The company said simplicity was the goal. In a blog post, it said the new logo reflected the app’s explosive growth in popularity over the past five years from a photo-sharing service to “a global community of interests” whose users share more than 80 million photos and videos each day.
“The simpler design puts more focus on your photos and videos without changing how you navigate the app,” the company said. “Our updated look reflects how vibrant and diverse your storytelling has become.”
But the people of the Internet were not buying it. Memes were deployed.
Mr. Isaac agreed. “I’ll miss how it stuck out among a sea of other apps that look similar to one another,” he said. But, he added, he probably would not care in a few months.
The new logo’s color scheme in particular — a neon rainbow whose colors fan out across the square-shaped camera icon — was criticized by users as resembling something that could have been designed in a Microsoft program from the 1990s. Others found it garish.
“The new Instagram logo looks like a rejected starburst flavor,” one Twitter user opined.
Another, the BuzzFeed reporter Katherine Miller, wrote, “To be fair, new Instagram icon looks like something you press on a dreary day in an ad then Pitbull’s there and everyone’s drinking Dr. Pepper.”

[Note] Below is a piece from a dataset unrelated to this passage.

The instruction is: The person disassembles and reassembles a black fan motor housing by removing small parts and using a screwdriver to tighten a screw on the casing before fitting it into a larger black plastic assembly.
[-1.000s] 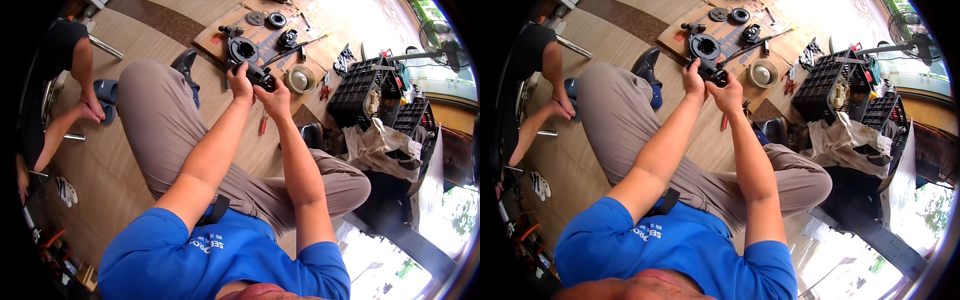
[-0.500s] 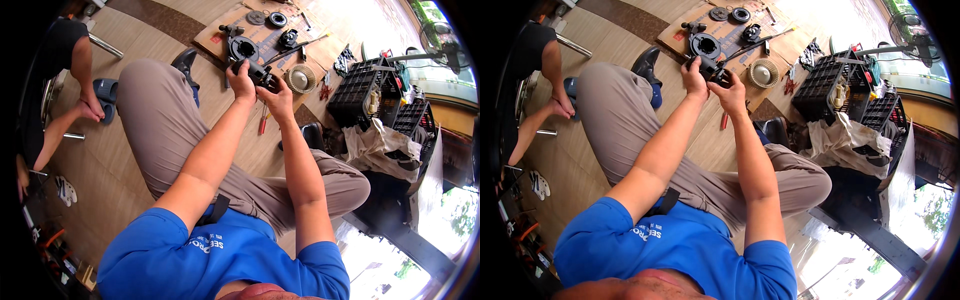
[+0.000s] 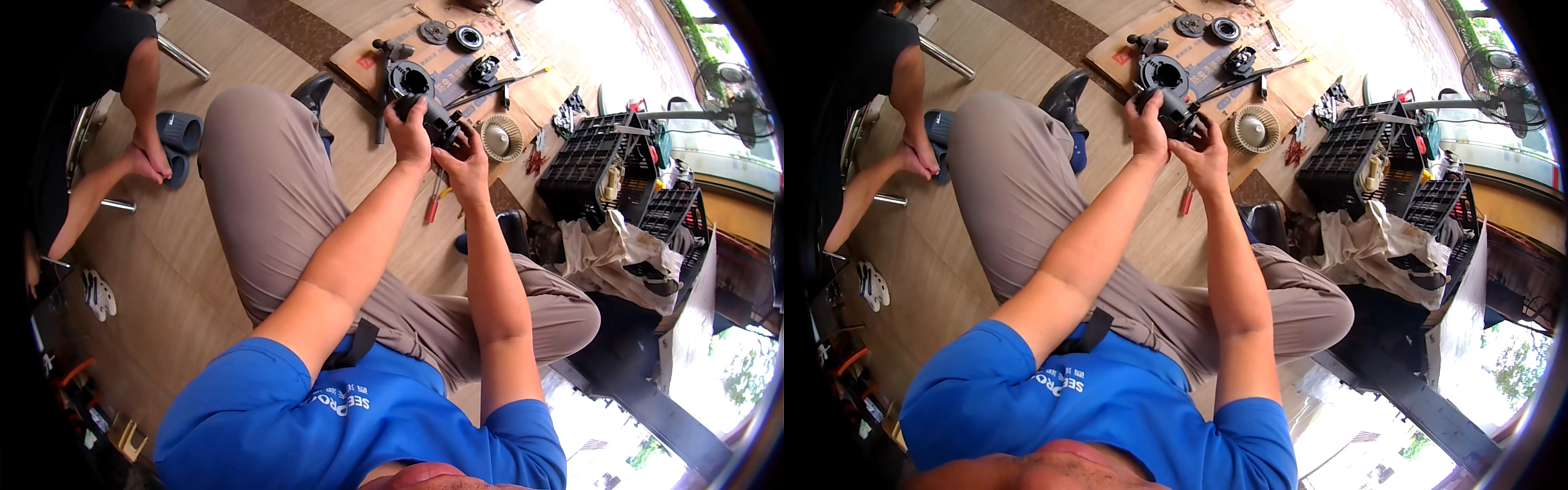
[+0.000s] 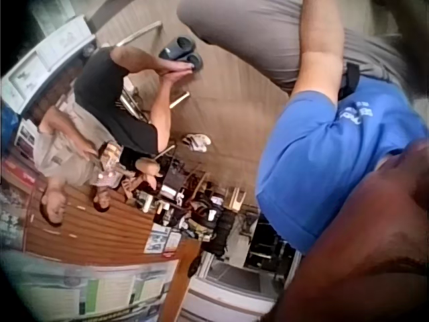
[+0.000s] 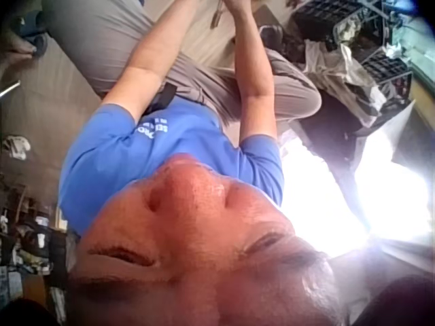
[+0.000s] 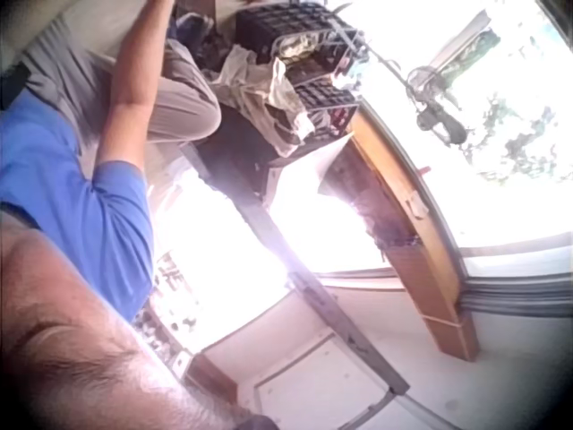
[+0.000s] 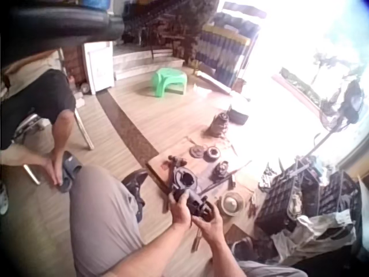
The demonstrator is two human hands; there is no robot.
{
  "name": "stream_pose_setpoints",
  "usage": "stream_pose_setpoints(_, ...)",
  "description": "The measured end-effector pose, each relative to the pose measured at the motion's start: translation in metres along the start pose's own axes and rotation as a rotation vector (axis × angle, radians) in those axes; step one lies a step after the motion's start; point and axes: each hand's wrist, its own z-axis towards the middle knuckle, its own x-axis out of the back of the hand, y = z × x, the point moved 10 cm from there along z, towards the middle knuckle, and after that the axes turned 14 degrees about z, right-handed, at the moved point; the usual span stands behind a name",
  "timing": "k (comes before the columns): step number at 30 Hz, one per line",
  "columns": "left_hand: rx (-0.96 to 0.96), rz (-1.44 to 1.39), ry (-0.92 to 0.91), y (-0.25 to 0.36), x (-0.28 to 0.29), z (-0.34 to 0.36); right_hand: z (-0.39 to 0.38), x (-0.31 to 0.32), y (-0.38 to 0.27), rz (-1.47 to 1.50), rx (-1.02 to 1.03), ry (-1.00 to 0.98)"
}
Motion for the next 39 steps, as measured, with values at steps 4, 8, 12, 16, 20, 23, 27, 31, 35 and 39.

tbh I actually love the new Instagram logo, but this popped into my head when I first saw it.pic.twitter.com/LuSQt8pXxy— Matt Haughey (@mathowie) May 11, 2016
The old camera icon told you what Instagram was and what it did: It took pictures and had filters you could use to make the pictures look old-fashioned. But the new symbol throws skeuomorphism to the wind in favor of flat design, a trend in tech whose origins can be traced to Apple’s embrace of the concept in recent years, Mr. Manjoo said.
Instagram had been “the last holdout” against flat design, he said.
“Now all that’s gone,” Mr. Manjoo said. “All is lost. Instagram will never be the same again.”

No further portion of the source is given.